Required action:
Read through the listing below and copy each line in which the word "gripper" occurs.

━━ Data block

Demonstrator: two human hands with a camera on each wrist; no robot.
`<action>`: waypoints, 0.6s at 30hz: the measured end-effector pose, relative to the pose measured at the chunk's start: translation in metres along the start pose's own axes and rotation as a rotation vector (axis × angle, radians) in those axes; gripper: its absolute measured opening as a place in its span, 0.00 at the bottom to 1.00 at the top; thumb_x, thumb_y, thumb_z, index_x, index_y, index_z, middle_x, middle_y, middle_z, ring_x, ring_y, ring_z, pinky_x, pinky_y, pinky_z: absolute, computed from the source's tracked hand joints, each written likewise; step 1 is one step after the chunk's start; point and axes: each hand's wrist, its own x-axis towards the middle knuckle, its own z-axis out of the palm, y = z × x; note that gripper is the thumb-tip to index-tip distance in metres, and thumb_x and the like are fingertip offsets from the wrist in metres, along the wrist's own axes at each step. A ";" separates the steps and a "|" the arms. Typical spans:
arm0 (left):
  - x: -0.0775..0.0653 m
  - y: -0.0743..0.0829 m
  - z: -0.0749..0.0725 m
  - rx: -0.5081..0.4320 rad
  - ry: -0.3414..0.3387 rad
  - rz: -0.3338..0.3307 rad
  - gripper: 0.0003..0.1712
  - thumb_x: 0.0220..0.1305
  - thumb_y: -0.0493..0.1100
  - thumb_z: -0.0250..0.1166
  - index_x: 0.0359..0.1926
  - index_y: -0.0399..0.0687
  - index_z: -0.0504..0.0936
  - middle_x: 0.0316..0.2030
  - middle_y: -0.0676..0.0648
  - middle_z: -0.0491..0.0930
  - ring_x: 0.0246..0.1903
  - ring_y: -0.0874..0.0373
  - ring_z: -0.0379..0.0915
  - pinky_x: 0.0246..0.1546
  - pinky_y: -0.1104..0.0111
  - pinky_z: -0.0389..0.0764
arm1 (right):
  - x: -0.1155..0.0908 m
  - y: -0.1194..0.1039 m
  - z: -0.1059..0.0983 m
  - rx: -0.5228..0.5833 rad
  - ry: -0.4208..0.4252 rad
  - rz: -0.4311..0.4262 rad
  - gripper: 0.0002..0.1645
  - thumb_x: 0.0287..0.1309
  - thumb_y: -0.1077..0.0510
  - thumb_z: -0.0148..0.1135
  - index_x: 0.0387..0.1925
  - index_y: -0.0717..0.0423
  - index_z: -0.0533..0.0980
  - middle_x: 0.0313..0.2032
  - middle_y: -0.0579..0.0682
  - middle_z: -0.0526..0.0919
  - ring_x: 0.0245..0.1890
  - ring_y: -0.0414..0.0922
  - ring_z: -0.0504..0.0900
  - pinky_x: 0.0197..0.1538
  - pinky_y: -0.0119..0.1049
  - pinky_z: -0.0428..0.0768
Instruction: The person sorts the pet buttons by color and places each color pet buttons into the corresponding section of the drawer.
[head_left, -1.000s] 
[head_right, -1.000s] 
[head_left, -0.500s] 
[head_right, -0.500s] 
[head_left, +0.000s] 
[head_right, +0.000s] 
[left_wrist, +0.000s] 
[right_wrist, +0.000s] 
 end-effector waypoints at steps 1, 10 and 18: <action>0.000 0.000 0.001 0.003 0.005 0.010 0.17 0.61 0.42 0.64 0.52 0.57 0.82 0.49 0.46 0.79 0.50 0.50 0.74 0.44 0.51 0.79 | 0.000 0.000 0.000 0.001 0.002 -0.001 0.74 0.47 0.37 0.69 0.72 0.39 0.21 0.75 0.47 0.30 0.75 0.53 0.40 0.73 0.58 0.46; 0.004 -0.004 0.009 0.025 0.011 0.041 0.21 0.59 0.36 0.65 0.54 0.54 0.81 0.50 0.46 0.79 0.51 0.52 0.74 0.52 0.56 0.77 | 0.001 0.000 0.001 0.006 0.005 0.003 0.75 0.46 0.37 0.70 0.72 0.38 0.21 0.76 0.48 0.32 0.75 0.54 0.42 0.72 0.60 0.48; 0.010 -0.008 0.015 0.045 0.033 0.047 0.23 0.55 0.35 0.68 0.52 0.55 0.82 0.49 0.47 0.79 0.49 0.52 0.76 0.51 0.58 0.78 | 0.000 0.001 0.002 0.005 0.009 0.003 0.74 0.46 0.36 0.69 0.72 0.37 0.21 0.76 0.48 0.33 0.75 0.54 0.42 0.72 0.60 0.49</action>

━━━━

Result:
`<action>`: waypoints, 0.6s at 30hz: the measured end-effector pose, relative to the pose measured at the chunk's start: translation in metres along the start pose's own axes and rotation as a rotation vector (axis × angle, radians) in those axes; gripper: its absolute measured opening as a place in its span, 0.00 at the bottom to 1.00 at the top; thumb_x, thumb_y, thumb_z, index_x, index_y, index_z, middle_x, middle_y, middle_z, ring_x, ring_y, ring_z, pinky_x, pinky_y, pinky_z: absolute, computed from the source's tracked hand joints, each written likewise; step 1 is one step after the chunk's start; point and axes: each hand's wrist, its own x-axis towards the middle knuckle, its own z-axis out of the palm, y = z × x; note that gripper is the thumb-tip to index-tip distance in metres, and thumb_x and the like are fingertip offsets from the wrist in metres, along the wrist's own axes at each step. A ";" separates the steps and a "|" the arms. Typical spans:
  - gripper: 0.0003..0.1712
  - gripper: 0.0002..0.1645

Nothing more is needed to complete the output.